Photo: FAO. Lunchtime cricket
Source: IRIN
VIENTIANE, 3 October 2012 (IRIN) - Promoting consumption of edible
insects in Laos may help boost protein-anaemic diets, say health experts
trying to create regional health standards for insect production,
harvesting and consumption.
Working with the Laotian Health Ministry, the Food and Agriculture Organization (FAO) launched an “edible insects project” in Laos in 2010 with a two-year budget of US$475,000 to boost insect production and harvesting for consumption.
Scheduled to end in April 2013, the project aims to provide poor
households with an affordable, culturally-acceptable, protein-rich food
complement. It has trained 120 farmers to breed house crickets, weaver
ants and palm weevils (common edible insects of choice among Laotians),
as well as mealworms which had only been used as animal feed but FAO now
wants to introduce as human food.
Weaver ants are semi-bred on trees before they are fed additional food,
while the other insects are bred inside special containers at the
National University of Laos in the capital Vientiane.
Data poor
However, there has been a problem with data collection, said Vansilalom
Viengxay, acting head of the food and control division in the country’s
Health Ministry. “The Ministry of Health has very few data on the edible
insect project because FAO is the owner and the relevant body on the
edible insects’ project.”
If enough data is gathered about edible insects (from the project,
nationwide, or other edible insect projects worldwide) ministry
representatives will present the information at the FAO/World Health
Organization Coordinating Committee for Asia (CCASIA) meeting due to take place in Tokyo on 5-9 November 2012. The committee recommends international standards to the two UN agencies on “products of interest to the region” that may have an international market.

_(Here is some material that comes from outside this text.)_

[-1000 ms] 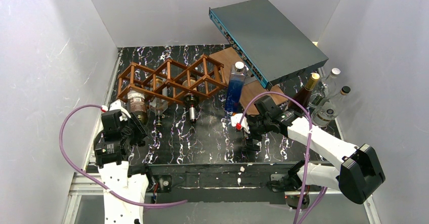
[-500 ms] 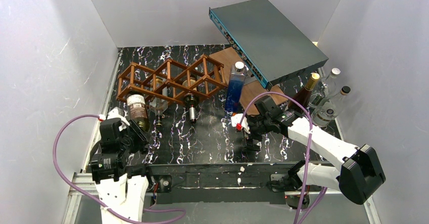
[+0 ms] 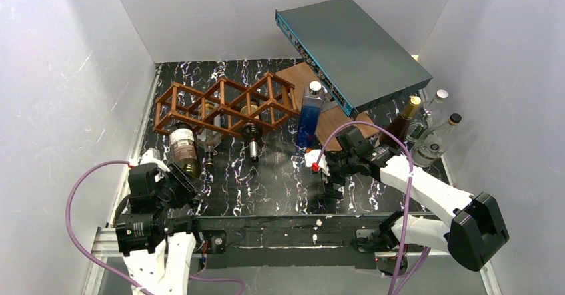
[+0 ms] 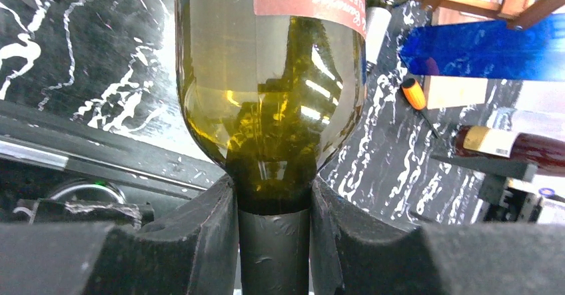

Nationwide data on edible insects are scarce, said Purushottam Mudbhary,
FAO’s representative in Laos. “There is no codex alimentarius
[international food standards] for insects yet and the problem is that
there are not enough data on insect trade because most insect trade is
informal.”
Protein rich
FAO studies have shown insects are a protein-rich digestible source of
food for people as well as feed for chickens and fish, said Paul
Vantomme, senior forestry officer at FAO’s Forest Products and
Industries division in Rome.
One hundred grams of grasshopper meat contains 20g of protein, which is
only 7g less than an equivalent portion of beef, while 100g of the
common house cricket contain four times more protein than the same
amount of chicken, according to FAO.
Based on the most recent government figures available from 2009, almost
half of children under five and 56 percent of pregnant women in Laos had
anaemia - most commonly caused by iron deficiency - qualifying the
situation as a “severe” public health emergency, according to the UN
Children’s Fund.
Insect nutrition depends on “what insect is being eaten, the manner in
which the insects are cooked and the daily requirements needed for the
individual based on size and age,” said Patrick Durst with FAO’s
regional office for Asia and the Pacific in Bangkok.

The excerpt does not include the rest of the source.